Data:
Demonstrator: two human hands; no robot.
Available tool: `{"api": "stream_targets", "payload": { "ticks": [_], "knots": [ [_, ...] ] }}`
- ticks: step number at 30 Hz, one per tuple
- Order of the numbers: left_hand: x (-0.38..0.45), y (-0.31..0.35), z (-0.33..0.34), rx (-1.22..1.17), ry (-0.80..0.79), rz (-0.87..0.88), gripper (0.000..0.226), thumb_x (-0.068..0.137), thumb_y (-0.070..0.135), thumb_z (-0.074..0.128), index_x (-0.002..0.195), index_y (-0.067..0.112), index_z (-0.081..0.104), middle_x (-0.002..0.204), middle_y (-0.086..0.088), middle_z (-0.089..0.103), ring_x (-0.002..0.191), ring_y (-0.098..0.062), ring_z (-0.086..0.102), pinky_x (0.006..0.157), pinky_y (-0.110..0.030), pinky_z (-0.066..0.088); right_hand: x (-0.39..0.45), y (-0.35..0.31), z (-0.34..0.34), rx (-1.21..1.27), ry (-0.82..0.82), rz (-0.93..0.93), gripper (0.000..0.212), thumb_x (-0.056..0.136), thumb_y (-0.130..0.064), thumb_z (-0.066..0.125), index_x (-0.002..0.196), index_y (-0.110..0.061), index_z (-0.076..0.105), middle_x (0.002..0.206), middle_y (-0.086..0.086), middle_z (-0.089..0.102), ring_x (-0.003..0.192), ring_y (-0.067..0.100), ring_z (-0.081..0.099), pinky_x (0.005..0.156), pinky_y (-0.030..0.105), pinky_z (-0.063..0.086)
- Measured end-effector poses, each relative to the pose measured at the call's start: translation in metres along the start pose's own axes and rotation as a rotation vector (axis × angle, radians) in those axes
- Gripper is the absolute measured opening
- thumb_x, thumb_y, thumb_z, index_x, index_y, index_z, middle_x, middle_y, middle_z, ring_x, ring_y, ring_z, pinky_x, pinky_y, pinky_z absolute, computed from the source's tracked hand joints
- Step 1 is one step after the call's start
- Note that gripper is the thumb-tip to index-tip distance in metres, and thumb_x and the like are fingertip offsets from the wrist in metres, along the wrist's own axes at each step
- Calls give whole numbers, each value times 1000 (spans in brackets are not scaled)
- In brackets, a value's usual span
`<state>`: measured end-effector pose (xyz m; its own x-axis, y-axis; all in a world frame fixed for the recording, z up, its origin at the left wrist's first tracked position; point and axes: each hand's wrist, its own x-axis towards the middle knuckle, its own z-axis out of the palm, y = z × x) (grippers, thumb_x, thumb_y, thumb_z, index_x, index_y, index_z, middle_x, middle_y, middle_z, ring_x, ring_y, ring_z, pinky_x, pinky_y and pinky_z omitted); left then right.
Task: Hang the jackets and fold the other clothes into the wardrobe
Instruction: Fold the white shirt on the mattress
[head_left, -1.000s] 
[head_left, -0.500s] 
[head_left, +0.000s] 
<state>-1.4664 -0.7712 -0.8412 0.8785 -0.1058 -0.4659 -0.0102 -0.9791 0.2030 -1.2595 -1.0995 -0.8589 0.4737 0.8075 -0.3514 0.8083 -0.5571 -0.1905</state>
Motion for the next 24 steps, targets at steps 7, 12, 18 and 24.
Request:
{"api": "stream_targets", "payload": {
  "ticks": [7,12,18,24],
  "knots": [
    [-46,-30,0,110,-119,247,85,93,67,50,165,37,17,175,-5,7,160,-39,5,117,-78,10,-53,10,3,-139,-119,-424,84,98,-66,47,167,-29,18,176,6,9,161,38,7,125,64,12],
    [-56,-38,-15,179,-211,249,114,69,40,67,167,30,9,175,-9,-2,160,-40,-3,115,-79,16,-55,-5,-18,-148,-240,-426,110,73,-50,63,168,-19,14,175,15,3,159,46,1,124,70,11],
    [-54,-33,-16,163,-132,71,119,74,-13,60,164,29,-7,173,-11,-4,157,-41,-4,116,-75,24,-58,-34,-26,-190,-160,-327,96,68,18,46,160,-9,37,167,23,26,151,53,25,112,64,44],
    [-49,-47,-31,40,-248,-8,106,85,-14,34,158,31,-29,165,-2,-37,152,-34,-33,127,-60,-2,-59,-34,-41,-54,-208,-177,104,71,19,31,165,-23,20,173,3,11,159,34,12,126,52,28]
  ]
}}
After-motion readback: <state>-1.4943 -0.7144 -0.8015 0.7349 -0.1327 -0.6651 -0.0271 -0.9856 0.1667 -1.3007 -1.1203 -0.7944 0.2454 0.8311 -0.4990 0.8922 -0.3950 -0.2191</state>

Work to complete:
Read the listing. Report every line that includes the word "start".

Written response:
- Measured end-effector poses, each relative to the pose measured at the call's start: translation in metres along the start pose's own axes and rotation as a rotation vector (axis × angle, radians) in those axes
- Step 1 is one step after the call's start

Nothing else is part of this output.